The resultant CMs showed considerable efficiency, purity, as well as typical phenotypic properties. In the details of the molecular signature, genome-wide expression analysis revealed a temporal expression pattern of stage-specific genes navigating cardiac lineage commitment during the cardiac differentiation process, reflecting the consistency with developmental trajectories in vivo. In our differentiation system, hPSCs begin with a high level of pluripotency marker (DNMT3, NANOG, and POU5F1) at day 0, and transit through mesoderm (MESP1 and MIXL1) at day 2 into cardiac progenitor (ISL1 and HAND1) at day 5, committed (TNNI1) at day 15 and definitive cardiac state (MYH7) at day 35, keeping in step with the protocol described previously (Palpant et al. 2016). Interestingly, Spearman correlation coefficients and PCA on the time-course RNA-seq data revealed hPSCs underwent dramatic changes in gene expression patterns as mesoderm induction and subsequent cardiac specification was directed by manipulation of Wnt signaling in the first 4 days, and only modest differences appeared until the cardiac fate committed after differentiation day 15. To further define the identity and maturity of the hPSC-derived CMs, we compared our committed and definitive CMs (including three points of day 15, 21, and 35) against reference RNA-seq data such as CMs (day 14, 30, and 90) generated in B27-supplemented medium, and data from fetal and adult hearts (ENCODE) (Churko et al. 2018; Friedman et al. 2018). Using genes that represent either early stage (ATP2A2, MYH6, TNNI1, NKX2-5, and GATA4) versus late stage of heart development (MYH7, MYBPC3, ACTN2, TNNI3, and MYL2) (Piccini et al. 2015; Churko et al. 2018; Friedman et al. 2018), expectedly, all hPSC-derived CMs are quite similar to each other and very close to their embryonic counterparts rather than adult heart, indicating the most differentiated hPSC-derived CMs (even more than 30 days in vitro culture) still need advanced maturation by electrical, mechanical, and hydrodynamic stimulation (Shadrin et al. 2017; Tiburcy et al. 2017; Ronaldson-Bouchard et al. 2018). Thus, long-term culture in dish alone is not enough to develop the feature of adult myocardium, which forces us to explore more powerful strategies for cardiomyocyte maturation in the following studies.

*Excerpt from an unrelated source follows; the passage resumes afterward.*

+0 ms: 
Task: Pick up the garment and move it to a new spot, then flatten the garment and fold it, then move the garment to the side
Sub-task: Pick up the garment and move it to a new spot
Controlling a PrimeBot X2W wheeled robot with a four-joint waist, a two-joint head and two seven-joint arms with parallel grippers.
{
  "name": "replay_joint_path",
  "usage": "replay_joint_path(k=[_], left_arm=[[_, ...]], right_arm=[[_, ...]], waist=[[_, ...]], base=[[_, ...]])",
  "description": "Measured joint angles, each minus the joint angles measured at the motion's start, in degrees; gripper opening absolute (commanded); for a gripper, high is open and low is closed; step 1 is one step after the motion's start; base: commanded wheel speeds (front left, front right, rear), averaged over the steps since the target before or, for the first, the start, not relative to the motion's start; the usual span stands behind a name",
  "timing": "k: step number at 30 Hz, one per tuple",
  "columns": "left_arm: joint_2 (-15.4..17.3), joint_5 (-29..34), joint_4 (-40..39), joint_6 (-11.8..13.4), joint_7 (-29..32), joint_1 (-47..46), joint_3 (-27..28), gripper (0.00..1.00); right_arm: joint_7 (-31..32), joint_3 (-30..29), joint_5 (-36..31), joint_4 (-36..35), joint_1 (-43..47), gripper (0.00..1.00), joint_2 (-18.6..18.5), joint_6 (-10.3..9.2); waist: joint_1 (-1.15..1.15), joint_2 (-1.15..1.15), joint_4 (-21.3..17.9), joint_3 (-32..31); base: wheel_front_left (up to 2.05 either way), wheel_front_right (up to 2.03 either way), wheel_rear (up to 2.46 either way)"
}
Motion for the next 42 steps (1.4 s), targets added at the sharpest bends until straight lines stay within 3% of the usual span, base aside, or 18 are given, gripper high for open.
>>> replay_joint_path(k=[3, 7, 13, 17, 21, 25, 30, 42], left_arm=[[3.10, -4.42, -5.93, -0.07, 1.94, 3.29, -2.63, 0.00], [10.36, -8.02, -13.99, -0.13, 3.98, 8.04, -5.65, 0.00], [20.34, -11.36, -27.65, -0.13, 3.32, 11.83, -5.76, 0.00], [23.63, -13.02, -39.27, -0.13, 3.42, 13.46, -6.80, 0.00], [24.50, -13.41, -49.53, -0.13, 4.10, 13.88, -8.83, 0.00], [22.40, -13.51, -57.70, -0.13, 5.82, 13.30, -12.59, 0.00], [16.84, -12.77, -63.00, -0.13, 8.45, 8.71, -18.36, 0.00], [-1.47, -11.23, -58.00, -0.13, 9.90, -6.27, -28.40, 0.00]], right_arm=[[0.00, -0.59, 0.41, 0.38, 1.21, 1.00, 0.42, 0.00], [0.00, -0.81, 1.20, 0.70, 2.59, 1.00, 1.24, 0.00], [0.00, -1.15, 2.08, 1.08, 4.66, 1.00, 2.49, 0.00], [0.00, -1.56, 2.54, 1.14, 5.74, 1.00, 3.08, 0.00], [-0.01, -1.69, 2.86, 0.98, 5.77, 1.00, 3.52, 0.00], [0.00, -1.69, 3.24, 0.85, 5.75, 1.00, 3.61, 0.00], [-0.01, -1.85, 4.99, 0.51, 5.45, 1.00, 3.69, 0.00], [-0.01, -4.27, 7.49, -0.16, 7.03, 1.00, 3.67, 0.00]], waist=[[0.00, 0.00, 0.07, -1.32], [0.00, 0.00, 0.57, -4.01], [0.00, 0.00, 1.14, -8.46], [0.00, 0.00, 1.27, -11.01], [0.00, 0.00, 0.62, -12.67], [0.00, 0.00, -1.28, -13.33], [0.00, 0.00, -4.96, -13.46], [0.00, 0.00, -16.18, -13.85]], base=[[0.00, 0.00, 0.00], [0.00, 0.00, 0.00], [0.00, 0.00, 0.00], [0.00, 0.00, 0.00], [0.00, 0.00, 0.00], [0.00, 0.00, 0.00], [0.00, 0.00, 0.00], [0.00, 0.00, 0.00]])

And more importantly, transplanted hPSC-derived CMs could remuscularize damaged myocardium tissue and led to significantly improved physiological function in a rat model of MI, indicating the clear functionality in vivo and potential application in regenerative strategies. Although progress has been made in improving cardiac performance in animal MI models (rodents, swine, and nonhuman primates) by transplanting hPSC-derived CMs, such as long-term survival of grafts and contractile function in synchrony with host myocardium (Chong et al. 2014; Shiba et al. 2016; Liu et al. 2018), optimal cell production in fully chemically defined system is quite beneficial for the translation of hPSC-derived CMs to clinical applications. Furthermore, cell delivery is a critical link in cell transplantation and is greatly supported by tissue engineering technologies for recent years. Cardiomyocyte development is intimately connected with the surrounded other cardiac cell types, therefore, in the future, an attractive option could be a multipronged strategy to develop 3D myocardial constructs with extracellular matrix microenvironment supported cell communication, which facilitates cardiomyocyte development and transplantation approaches, ultimately achieving better cardiac repair (Ogle et al. 2016; Richards et al. 2017).

Conclusions

In summary, the transferrin-supported cardiac differentiation system ensured an ease-of-use and cost-effective platform for hPSC-derived CM generation. Transferrin was necessary for hPSCs getting through monolayer-based cardiac differentiation and successfully developing into target cells. We extensively described their identity, efficiency, maturity, as well as in vivo remuscularization function. Our optimization maximizes the reproducibility of cardiac differentiation free from some uncontrollable environmental factors and facilitates the widespread application of hPSC-derived CMs for heart repair.